Ils poursuivirent leur chemin. Le sentier les amena jusqu’à côté de la bâtisse, bonne vieille construction de la fin du XVIIIe. Elle avait été agrandie et, tout près, sur une pelouse bien verte, se dressaient une cinquantaine de mini-bungalows de bois.

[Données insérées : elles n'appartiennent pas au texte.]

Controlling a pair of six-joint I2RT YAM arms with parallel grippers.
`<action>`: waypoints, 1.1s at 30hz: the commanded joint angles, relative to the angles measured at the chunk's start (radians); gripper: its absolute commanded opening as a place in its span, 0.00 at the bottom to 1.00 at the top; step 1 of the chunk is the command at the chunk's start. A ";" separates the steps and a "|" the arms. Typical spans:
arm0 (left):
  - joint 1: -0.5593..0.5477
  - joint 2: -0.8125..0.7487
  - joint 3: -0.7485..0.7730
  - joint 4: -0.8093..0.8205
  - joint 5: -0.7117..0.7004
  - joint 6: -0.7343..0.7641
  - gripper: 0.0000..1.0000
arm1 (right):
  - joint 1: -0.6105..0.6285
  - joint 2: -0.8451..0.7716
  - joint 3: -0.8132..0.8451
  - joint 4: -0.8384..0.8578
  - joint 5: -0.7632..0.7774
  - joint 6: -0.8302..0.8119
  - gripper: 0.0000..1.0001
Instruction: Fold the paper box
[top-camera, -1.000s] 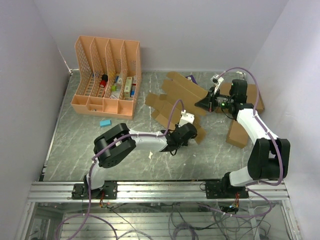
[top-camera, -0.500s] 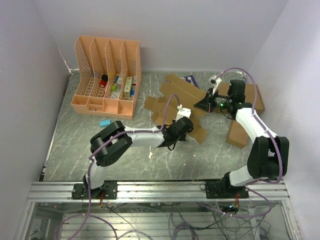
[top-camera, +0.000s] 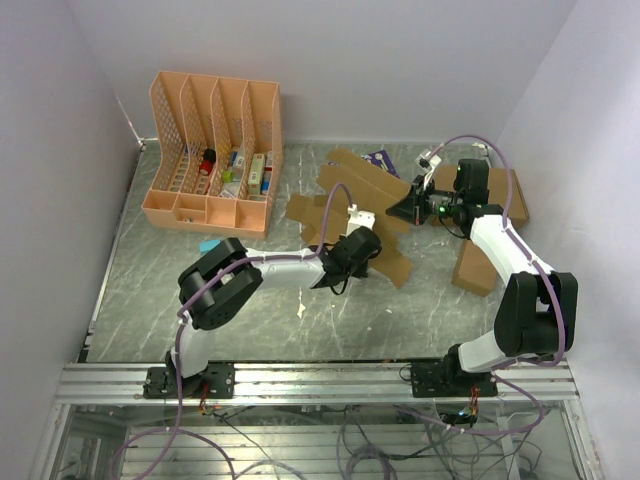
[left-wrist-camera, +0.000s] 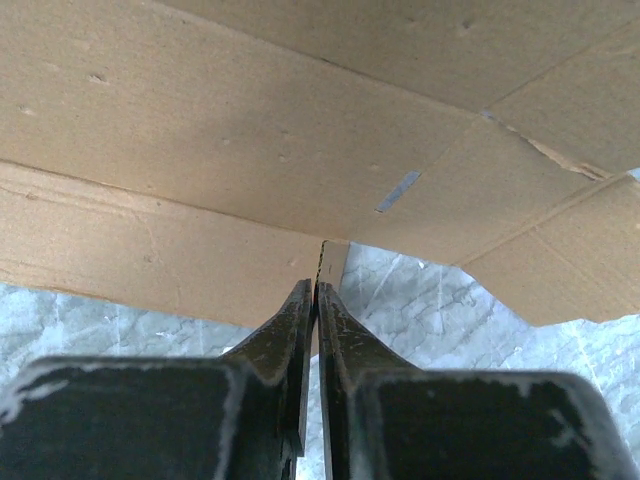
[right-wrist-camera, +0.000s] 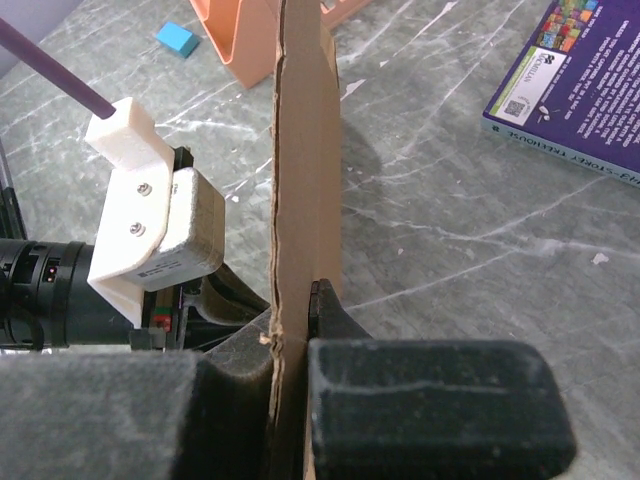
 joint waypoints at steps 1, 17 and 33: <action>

— Les garçons dorment là, les filles dans la maison, expliqua Meredith. Je ne crois pas qu’il soit utile d’entrer, les pièces ont toutes été modifiées. Il y avait une petite serre attenante, là. Ces gens l’ont transformée en loggia. Que voulez-vous, il faut bien qu’ils profitent de leurs vacances. Les choses ne sont pas immuables. Dommage.
Il se détourna brusquement :
— Bon, nous redescendrons par un autre chemin. Je… celui-ci me rappelle trop de choses. Il y a des fantômes partout.
Ils regagnèrent l’embarcadère par un sentier plus long et plus tortueux. Sans mot dire. Poirot tenait à respecter le silence de son compagnon. Ce dernier ne reprit la parole que lorsqu’ils furent de retour à Handcross Manor.
— Le tableau qu’Amyas était en train de peindre, fit-il brusquement, c’est moi qui l’ai acheté. Je ne pouvais pas supporter l’idée qu’il soit vendu à des individus grossiers qui ne seraient restés bouche bée devant que pour le battage fait autour de cette affaire. C’était une très belle œuvre. Sa plus belle, d’après lui, et je ne serais pas surpris que ce soit vrai. Le tableau était pratiquement achevé : il ne lui manquait plus qu’un ou deux jours de travail. Vous… vous voulez le voir ?
— Je pense bien, s’empressa de répondre Poirot. Blake le précéda dans le couloir, tira une clé de sa poche et déverrouilla une porte. Ils entrèrent dans une grande pièce poussiéreuse et qui sentait le renfermé. Les volets intérieurs étaient clos. Meredith les ouvrit et souleva, non sans difficulté, le panneau coulissant de la fenêtre à guillotine. Une bouffée d’air printanier, frais et odorant, entra dans la pièce.
— Ouf, c’est mieux comme ça ! fit-il.